Chemical engineering is the technology of scaling up to commercial size chemical reactions which have been demonstrated in the laboratory. The sciences of CHEMISTRY, PHYSICS, BIOLOGY and MATHEMATICS underlie the ENGINEERING disciplines brought to bear on the design of safe and profitable chemical plants. An important objective of chemical engineering is to design the chemical reactors and physical processing equipment so that reactions proceed continuously, rather than occurring in batch operations. Because chemical engineers have become so adept at continuous processing, the CHEMICAL AND CHEMICAL PRODUCTS INDUSTRIES are skill- and capital-intensive, the ratio of employees to dollar revenue being low and the proportion of highly skilled employees being high. For the same reason, the chemical industries are quite scale-intensive, ie, the unit price of chemical products depends upon the size of the producing unit and the length of the production run.
The genesis of chemical engineering education in Canada was the formation in 1878 of a diploma program in Analytical and Applied Chemistry in the School of Practical Science, University of Toronto. In 1904 a course in chemical engineering was offered and in 1906 the School of Practical Science became the Faculty of Applied Science and Engineering. Twenty Canadian universities now offer undergraduate and graduate programs in chemical engineering. Details of the special research interests are published annually in the Directory of Graduate Programs in Chemical Engineering in Canadian universities.

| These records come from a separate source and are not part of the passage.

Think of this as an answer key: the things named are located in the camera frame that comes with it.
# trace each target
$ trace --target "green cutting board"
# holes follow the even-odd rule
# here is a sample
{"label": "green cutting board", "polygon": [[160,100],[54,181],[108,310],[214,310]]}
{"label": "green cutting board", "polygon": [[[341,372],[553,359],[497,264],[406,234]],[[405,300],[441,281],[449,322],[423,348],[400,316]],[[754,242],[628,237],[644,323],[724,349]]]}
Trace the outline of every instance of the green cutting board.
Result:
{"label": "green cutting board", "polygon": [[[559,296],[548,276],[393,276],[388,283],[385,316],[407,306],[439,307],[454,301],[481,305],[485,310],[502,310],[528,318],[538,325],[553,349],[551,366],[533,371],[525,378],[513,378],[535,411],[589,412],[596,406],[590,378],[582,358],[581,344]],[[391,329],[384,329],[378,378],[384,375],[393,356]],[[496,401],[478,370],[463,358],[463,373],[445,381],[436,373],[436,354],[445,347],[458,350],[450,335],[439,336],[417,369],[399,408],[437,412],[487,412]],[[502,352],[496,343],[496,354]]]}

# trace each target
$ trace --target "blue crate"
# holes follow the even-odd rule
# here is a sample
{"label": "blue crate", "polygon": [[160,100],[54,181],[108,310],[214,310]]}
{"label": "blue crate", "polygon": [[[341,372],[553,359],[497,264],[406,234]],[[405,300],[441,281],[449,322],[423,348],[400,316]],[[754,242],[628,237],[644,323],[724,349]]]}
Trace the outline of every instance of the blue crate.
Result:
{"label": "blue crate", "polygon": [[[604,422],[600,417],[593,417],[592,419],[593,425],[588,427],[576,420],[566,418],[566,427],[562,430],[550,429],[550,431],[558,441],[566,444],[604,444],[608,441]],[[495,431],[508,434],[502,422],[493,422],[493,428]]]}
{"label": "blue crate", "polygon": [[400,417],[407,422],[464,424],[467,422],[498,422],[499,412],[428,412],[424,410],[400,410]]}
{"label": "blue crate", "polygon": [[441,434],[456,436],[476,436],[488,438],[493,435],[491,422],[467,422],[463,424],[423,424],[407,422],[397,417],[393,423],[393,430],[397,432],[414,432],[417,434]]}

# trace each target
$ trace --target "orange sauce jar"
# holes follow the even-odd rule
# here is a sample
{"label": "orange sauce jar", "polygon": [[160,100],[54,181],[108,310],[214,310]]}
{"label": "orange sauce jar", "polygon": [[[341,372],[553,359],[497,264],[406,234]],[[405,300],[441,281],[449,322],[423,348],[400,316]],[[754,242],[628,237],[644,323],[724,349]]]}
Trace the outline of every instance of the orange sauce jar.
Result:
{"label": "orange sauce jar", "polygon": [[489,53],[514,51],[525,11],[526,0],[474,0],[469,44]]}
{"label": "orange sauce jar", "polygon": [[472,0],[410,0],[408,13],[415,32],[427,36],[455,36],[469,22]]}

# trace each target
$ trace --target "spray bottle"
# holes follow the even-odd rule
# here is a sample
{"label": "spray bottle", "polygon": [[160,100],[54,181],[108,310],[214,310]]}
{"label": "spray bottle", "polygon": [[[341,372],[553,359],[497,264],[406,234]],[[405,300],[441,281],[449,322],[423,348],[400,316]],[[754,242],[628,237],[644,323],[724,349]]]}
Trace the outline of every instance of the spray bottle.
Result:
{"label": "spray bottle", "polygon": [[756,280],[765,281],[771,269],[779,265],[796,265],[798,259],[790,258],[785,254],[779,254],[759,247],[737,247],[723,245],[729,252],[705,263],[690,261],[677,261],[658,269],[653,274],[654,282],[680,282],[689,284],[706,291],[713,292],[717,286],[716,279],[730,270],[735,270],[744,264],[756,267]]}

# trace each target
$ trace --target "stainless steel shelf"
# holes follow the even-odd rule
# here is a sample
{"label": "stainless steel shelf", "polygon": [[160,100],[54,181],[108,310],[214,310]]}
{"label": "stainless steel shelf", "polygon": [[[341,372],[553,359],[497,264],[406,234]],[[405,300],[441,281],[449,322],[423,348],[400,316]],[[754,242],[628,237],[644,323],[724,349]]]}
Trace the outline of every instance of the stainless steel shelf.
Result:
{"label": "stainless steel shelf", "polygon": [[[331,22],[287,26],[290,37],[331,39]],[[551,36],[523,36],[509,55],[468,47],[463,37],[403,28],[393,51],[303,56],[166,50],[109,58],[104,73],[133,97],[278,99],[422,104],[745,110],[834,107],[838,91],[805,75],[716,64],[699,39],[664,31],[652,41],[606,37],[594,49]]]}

Canada's economy is still highly dependent on the RESOURCE industries, ie, FORESTRY, MINING, METALLURGY and ENERGY. The role of chemical engineering in these industries underlines the breadth of the profession. The PULP AND PAPER INDUSTRY involves the separation of lignin from cellulose and the formation, at very high speeds, of sheets which are amenable to a multitude of applications, the most important being in communications. Chemical engineers are involved in every phase: reactors for the digestion process, the behaviour of fibre suspensions, the application of surfactants and coatings, large-scale filtration and drying. Because the paper industry is so energy-intensive, striking advances have been made in energy economy. Adhesive development has been crucial to the huge plywood industry.
In the metals industry, the flotation process depends upon knowledge of surface chemistry and the design of machines to exploit this knowledge in the concentration of ores. The revolution in the steel industry, the basic oxygen process, depended upon the development of plants for producing oxygen in tonnage quantities. The hydrometallurgical processes used for COBALT and NICKEL recovery at Sherritt Gordon depend upon research in reaction rates, diffusion, and heat and mass transfer.
The stability of modern life depends upon a sufficiency of energy and food. Because of the availability of hydroelectricity, Canada has an important world role in electrochemistry for metal refining and for the production of hydrogen as a possible candidate for energy storage and transportation power. The technologies of PETROLEUM processing and of PETROCHEMICAL production (the basis of Canada's PLASTICS-PROCESSING INDUSTRY) are chemical engineering developments which have resulted in refineries throughout Canada and in a concentration of petrochemical industries in Ontario and Alberta. The Canadian NUCLEAR industry involves uranium extraction and concentration and the evolution of the CANDU reactor, made possible through extensive chemical engineering in the production of heavy water and purified uranium oxide, and in the transfer of heat under extreme conditions.
Responsibility for the productivity of the FOOD AND BEVERAGE INDUSTRIES is shared among agriculturalists, mechanical engineers and chemical engineers. The latter have made their contribution through the technology of the fertilizer industry, crucial to the continuity of current patterns of food consumption. In future, provision of protein and carbohydrate will provide a chemical engineering challenge as food processing increasingly employs the techniques of cryogenics, radiation preservation and high-vacuum technology. Here a bridge is forming to the emerging BIOTECHNOLOGIES, with their promising techniques of gene splicing, enzyme technology and new paths to chemical synthesis.
In addition to the foregoing examples, the chemical engineer makes large contributions to PHARMACEUTICAL, paint, TEXTILE, adhesive, health care and environmental technologies as the bridge between the laboratory and the production-scale plant.